А ведь все знают, за что она получила этот хлеб!
«Начальник обещал мне мое дело отложить, — шепчет она мне. — Отложить отдельно, похлопотать». Власть. Какая-никакая, а власть. А надежда хватается за все.
Но вот приехали в Долинку. Голое место, песок, пустыня. За дюнами не видно было низких бараков и проволочных ограждений. Как только вышли, мы тут же легли на землю, на песок — растянуться наконец-то, вытянуть ноги, расправить измученное за восемнадцать суток сиденья занемевшее тело. А я вспомнила учительницу и наблюдаю — выделит ли начальник ее дело? Нет, пока нет. Команда: «Строиться!» Пошли. Начальник впереди несет стопку наших дел. Дошли до ворот, и он сдал дела — все вместе, как будто и не обещал ей ничего… Конвой сложил с себя ответственность и обратно на поезд — ехать назад за другими. А она так и осталась — оплеванная…
И на что ему она? Будет другой поезд, опять выбор будет велик — чистых, скромных, интеллигентных женщин, таких, какие в другое время и смотреть бы на него не стали.
В Долинке нас переписали — кто какую имеет специальность. Я записалась «медперсоналом» — кончила, мол, два курса мединститута.
В больнице я проработала недолго, перевели меня в полустационар. Это был огромный барак на триста человек. Не больница, но там были лежачие больные, те, что от слабости уже ходить не могли.
Рядом с полустационаром была комната «доходяг». Там все было белое — стены, простыни, столики, двери. Только лица и руки больных мертвенно-желтые. Они уже и не ели, лежали вытянувшись, с отсутствующим взглядом.
Отсюда и из полустационара каждое утро выносили по шесть-восемь трупов. Была зима. Оледеневших мертвецов ставили стоймя около уборной. Затем освободили сарайчик и стали складывать штабелями туда, но и там места не хватило, тогда — на террасу у выхода. Складывали голыми, кое-как прикрывши сверху. Навалили столько, что дверь плохо открывалась, приходилось на нее нажимать, чтобы выйти. Некоторые лежали «раскорякой» — то затвердевшая рука высунется, то нога. Проходя, заденешь. Или надо перешагивать.

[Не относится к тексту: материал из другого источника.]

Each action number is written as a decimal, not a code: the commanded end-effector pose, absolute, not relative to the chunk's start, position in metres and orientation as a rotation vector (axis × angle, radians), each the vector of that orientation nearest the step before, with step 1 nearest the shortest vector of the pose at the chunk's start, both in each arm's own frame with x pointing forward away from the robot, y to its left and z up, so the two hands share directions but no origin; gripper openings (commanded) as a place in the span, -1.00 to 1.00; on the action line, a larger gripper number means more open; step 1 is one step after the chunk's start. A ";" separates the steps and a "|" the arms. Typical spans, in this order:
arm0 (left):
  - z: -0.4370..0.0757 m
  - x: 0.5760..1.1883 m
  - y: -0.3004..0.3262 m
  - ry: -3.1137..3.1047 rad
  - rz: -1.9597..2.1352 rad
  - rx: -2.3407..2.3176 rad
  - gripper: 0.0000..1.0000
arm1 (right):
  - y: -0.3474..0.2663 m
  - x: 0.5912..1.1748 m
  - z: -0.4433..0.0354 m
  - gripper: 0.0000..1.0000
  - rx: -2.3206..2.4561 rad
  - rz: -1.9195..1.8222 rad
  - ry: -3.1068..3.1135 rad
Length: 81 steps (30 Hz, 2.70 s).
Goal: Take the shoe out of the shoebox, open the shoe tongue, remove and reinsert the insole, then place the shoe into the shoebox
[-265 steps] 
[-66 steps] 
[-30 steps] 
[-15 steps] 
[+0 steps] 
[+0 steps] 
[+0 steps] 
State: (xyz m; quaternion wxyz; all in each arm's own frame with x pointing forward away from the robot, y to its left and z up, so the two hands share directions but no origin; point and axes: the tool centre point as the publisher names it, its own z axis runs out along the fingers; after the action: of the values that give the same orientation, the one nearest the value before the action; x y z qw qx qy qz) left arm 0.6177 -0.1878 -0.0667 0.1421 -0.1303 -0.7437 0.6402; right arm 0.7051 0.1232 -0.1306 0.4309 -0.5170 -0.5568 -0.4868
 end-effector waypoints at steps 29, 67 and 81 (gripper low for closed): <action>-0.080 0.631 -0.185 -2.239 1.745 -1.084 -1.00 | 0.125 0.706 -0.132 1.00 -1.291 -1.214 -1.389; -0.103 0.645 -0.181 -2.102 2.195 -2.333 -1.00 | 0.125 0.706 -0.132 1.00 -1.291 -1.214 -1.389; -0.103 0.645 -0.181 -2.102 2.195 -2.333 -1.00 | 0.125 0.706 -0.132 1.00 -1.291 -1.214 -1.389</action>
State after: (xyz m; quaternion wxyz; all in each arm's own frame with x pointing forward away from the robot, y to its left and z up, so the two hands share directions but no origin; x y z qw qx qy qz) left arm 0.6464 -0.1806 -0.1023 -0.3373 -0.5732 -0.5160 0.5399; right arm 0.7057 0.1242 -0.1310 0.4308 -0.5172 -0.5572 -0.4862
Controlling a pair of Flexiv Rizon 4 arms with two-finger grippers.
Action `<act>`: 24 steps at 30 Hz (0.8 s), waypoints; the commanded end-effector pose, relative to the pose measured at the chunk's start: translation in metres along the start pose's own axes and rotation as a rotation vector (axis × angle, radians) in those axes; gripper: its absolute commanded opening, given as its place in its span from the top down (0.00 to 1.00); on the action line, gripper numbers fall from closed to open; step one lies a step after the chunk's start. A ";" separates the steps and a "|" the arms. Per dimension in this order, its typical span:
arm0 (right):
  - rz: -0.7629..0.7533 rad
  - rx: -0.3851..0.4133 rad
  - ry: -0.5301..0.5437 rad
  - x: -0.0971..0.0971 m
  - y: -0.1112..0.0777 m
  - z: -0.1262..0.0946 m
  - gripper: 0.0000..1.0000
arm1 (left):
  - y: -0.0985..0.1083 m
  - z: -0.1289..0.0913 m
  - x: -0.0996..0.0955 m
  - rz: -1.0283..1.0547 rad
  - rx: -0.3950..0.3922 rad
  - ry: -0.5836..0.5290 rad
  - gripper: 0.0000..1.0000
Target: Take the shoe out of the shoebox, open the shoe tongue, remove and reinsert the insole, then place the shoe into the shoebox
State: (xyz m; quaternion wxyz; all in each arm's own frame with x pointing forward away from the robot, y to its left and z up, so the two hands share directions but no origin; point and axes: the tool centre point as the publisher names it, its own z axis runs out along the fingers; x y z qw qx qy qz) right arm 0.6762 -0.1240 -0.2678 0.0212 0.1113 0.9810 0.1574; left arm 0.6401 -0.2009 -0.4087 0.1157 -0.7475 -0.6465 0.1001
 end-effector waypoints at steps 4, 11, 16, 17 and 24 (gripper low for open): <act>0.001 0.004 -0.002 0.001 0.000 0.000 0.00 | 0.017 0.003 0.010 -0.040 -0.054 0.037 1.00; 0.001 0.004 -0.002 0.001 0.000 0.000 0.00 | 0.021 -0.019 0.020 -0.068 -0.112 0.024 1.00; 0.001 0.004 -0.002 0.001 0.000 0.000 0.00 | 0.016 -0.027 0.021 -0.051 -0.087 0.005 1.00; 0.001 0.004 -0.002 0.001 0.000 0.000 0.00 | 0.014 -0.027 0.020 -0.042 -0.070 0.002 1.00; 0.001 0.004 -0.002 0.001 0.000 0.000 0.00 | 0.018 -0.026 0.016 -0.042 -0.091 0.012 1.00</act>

Ко всему этому мы скоро привыкли. Иной раз выхожу, мертвецов дверью отжимаю и думаю с удивлением: «Что это со мной? Это же мертвецы, а я их не боюсь, как будто это дрова». Перешагну через ноги, руки и иду как ни в чем не бывало. Подумала: «Если бы это в нормальной жизни, то я не поверила бы, что так жить можно. А я тут не обращаю внимания и живу. И я все перенесу и не умру! Я не умру, не умру, со мной этого не случится!»
В полустационаре давали «усиленное» питание, то есть сверх похлебки три четверти стакана молока и «витамины», а это — две столовые ложки (и не больше!) винегрета, то есть немного картошки, вареной свеклы, лука и чуть-чуть подсолнечного масла.